Providers should be required to collect minimum data set – but it will take 10 years to transform the system, panel says

Published on

Aged care operators would be required to collect a mandatory minimum data set – including data on care, finance, workforce and quality of life – under a proposition being tested by the Counsel Assisting that could dramatically increase the number of mandatory quality indicators – currently sitting at three – that providers must record.

For just over an hour-and-a-half, Counsel Assisting Eliza Bergin took the panel – Dr Rob Grenfell (pictured above right), the Health Director of the CSIRO’s Health & Biosecurity department; Associate Professor Maria Inacio (pictured above left), the Director of the Registry of Senior Australians (ROSA) at the South Australian Health and Medical Research Institute; Ben Lancken (pictured below, via video link), the Head of Transformation at Opal Aged Care and Louise York (pictured aboce centre), the Group Head of Community Services Group at the Australian Institute of Health and Welfare – through an array of topics around data and its uses in research – including what is missing from the Counsel Assisting’s list of four areas.

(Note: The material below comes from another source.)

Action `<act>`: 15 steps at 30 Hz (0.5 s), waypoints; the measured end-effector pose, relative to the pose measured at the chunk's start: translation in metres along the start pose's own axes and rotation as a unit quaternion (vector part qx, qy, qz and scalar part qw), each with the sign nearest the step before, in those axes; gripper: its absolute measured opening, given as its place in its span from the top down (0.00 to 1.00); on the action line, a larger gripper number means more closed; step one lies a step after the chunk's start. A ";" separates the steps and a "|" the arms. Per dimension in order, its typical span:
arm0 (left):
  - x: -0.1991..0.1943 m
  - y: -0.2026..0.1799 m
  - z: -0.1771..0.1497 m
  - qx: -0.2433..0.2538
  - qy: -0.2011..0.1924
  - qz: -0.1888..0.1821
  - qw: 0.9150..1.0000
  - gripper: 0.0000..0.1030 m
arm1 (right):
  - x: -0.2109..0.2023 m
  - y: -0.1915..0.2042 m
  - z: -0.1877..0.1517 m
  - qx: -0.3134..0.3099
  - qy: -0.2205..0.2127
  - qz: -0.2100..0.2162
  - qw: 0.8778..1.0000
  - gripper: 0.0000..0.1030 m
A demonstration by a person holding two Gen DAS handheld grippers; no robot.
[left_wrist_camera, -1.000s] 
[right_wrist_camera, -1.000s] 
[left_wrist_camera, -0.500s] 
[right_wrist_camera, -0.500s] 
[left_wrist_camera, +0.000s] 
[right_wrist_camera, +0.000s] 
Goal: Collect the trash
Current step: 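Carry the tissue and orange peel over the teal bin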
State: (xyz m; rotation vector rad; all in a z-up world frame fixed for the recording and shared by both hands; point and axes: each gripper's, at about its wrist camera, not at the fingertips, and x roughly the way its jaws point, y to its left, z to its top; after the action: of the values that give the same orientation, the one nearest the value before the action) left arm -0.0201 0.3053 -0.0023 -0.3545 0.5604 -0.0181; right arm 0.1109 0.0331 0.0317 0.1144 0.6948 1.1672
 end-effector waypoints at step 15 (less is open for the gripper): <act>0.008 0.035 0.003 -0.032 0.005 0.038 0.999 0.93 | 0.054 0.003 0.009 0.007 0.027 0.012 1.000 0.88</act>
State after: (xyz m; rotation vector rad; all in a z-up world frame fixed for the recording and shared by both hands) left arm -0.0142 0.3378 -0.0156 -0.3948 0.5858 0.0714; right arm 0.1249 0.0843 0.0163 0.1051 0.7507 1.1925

Prof Inacio – an epidemiologist who worked on the Royal Commission’s 2019 report on the use of psychotropic medication in residential care and will be delivering a new report to the Commissioners on the quality and safety indicators of care and how Australia compares to other countries this year – argued for the data from residential aged care assessments for ACFI to be routinely collected as well as from home care assessments if they were introduced.

Dr Grenfell – a public health physician and GP – added there should also be an indicator for loneliness.

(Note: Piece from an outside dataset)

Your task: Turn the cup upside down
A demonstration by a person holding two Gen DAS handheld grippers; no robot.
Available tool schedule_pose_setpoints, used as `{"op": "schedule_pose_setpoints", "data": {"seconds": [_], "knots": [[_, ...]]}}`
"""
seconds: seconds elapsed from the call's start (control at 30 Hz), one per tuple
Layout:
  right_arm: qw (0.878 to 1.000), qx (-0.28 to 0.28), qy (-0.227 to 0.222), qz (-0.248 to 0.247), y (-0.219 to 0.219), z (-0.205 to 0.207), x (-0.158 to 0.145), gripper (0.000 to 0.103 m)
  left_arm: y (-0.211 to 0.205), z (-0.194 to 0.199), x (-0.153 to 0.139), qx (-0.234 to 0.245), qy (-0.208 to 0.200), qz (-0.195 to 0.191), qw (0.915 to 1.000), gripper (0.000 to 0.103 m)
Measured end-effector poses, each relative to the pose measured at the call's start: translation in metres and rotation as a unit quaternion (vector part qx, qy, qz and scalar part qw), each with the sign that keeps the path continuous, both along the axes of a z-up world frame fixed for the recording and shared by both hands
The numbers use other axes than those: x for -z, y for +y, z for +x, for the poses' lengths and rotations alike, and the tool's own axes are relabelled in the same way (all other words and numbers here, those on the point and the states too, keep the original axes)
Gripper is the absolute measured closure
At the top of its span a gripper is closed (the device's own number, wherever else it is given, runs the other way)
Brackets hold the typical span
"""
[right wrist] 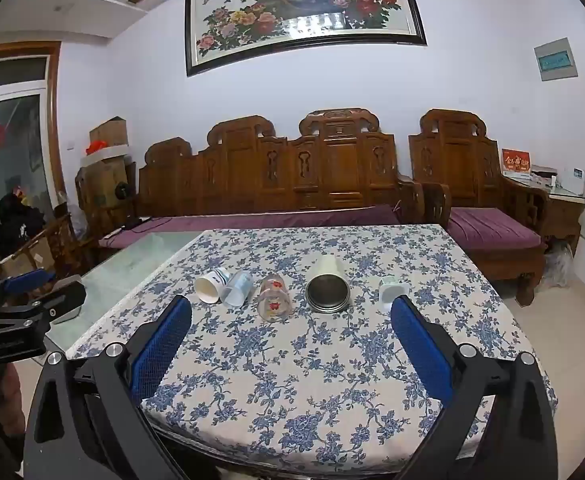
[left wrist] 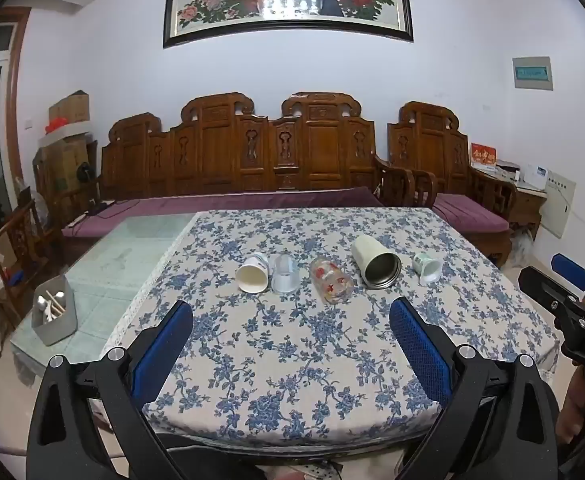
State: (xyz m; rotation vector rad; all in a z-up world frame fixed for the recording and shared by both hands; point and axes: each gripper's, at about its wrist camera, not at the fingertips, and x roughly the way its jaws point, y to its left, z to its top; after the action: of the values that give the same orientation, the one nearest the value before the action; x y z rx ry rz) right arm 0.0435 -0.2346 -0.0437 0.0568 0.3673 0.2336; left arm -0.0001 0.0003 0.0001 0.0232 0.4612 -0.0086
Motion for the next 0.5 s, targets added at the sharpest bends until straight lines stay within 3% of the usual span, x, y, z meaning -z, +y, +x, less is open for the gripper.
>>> {"op": "schedule_pose_setpoints", "data": {"seconds": [0.5], "knots": [[1.0,0.001,-0.004,-0.005,-0.0007,-0.0008,-0.0013,0.002,-0.0043,0.0005,-0.0007,0.002,-0.004,-0.003,1.0,0.008]]}}
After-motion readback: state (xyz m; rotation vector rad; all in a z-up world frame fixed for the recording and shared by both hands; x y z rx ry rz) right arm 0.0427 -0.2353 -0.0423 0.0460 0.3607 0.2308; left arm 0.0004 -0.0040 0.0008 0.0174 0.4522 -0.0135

“If you are a care provider, you should know where we are on a loneliness scale,” he said. “As a clinician, I want to know I’m doing a good job. I want to know I achieved what I set out to achieve.  As an aged care provider, you are looking at financial attributes you are achieving, but on the other side you are also providing quality metrics of care.”

Mr Lancken revealed Opal collects data on five key elements: customer data from online reviews and feedback and complaints; staff data on engagement and development; quality data on the effectiveness of improvements; clinical data; and commercial and financial data.

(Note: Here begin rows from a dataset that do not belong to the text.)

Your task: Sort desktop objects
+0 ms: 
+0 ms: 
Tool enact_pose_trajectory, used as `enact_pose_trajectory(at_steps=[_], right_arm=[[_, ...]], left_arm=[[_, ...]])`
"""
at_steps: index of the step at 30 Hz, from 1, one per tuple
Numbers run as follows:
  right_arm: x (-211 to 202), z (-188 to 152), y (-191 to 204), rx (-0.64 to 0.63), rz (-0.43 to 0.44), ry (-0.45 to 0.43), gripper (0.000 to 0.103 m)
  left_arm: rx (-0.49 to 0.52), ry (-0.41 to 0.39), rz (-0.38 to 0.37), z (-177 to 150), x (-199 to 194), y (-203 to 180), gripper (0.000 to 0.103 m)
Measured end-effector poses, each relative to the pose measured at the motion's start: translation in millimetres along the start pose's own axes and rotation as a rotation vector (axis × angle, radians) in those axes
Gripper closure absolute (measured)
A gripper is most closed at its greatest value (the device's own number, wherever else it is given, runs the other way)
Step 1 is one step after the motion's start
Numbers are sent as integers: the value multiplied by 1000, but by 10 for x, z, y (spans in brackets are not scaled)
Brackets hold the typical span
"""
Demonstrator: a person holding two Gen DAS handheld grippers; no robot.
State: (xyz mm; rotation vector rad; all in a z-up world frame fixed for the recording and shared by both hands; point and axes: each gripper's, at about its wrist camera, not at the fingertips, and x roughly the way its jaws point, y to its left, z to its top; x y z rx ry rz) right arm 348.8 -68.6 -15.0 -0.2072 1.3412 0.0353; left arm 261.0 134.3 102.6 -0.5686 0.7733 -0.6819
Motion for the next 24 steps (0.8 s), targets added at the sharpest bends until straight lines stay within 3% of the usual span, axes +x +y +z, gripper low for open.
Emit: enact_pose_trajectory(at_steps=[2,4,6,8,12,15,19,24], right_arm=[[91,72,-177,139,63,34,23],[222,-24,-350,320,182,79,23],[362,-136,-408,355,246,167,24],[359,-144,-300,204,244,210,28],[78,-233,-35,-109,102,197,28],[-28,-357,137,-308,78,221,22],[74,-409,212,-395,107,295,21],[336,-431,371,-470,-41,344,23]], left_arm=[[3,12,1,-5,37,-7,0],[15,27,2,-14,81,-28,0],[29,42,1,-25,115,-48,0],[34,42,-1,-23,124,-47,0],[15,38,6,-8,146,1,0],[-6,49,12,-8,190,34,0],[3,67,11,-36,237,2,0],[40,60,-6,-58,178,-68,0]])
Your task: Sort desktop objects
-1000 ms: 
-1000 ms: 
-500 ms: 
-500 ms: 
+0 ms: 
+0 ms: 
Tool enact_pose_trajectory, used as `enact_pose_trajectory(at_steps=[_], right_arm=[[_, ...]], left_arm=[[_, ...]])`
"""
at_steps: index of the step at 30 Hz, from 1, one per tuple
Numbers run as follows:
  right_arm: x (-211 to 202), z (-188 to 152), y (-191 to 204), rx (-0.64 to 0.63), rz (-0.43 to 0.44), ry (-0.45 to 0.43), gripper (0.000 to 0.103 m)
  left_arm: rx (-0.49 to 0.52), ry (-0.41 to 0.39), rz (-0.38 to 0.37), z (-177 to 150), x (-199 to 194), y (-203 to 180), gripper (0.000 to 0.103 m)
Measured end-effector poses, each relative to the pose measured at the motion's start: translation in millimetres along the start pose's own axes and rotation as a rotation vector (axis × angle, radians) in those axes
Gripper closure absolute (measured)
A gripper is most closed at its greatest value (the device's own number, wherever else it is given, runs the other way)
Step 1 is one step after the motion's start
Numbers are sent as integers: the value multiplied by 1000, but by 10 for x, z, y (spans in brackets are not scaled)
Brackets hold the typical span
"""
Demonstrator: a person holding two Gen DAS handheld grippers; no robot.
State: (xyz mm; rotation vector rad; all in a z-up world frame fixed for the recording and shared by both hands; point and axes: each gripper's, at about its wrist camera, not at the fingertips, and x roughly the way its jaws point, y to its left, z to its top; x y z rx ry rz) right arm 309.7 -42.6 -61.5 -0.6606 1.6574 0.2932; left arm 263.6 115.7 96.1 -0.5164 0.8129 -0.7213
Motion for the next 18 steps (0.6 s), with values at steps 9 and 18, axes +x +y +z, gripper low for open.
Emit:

“We need to focus more on that both through more regular surveying of residents, the ability to publish more transparency consumer reviews to enable greater choice and for organisations to really effectively look at all of that data to inform continuous improvement,” he said.

In terms of workforce data, Prof Inacio said this would need to measure both staffing numbers and their level of education.

Under regulatory compliance, Ms York pushed for this indicator to cover hospitalisations, emergency department admissions, complaints and accreditation – but qualified that this would need to be risk adjusted for residents so facilities could be compared.

Again, Mr Lancken showed that Opal are ahead of the curve, with a new system for measuring quality of life called Gem: Building Precious Relationships to provide robust feedback loops for complaints.

“We are about to launch a brand-new customer survey technology across all of our care homes in the coming months,” he added. “That has been designed specifically to enable accessibility for older people, it has got some great inbuilt functionality to enable our residents as independently as possible to give us feedback.”

These indicators could be measured by ensuring providers only use accredited software packages which lay out the outcomes and indicators that would measure success for those outcomes, according to Ms York.

“One example where we actually set standards that are used to then accredit software is in the specialist homelessness services area where there has been a lot of agreement over time about what’s going to be measured and then subsequent to that information about what is actually going to be collected on the ground,” she explained. “And so, software suppliers get good, long-term warning about what about what needs to go into their software packages to be used by that sector and the AIHW then accredits those software packages.”

(Is this a vote for providers to use one software system across the sector?)

Interestingly too, Prof Inacio said collecting this data wouldn’t be impossible – ROSA has developed 12 quality indicators that could potentially be used based on the national data that is currently available in Australia.

“As a first step like you should focus on what you can do and then build on that, on the things that you can’t do by using existing data and that is getting the individuals quality of life estimates, the workforce … not currently publicly available,” she said.

There was some disagreement among the panelists about who should be involved in designing this minimum data set.

Naturally, Ms York put in a vote for the AIHW.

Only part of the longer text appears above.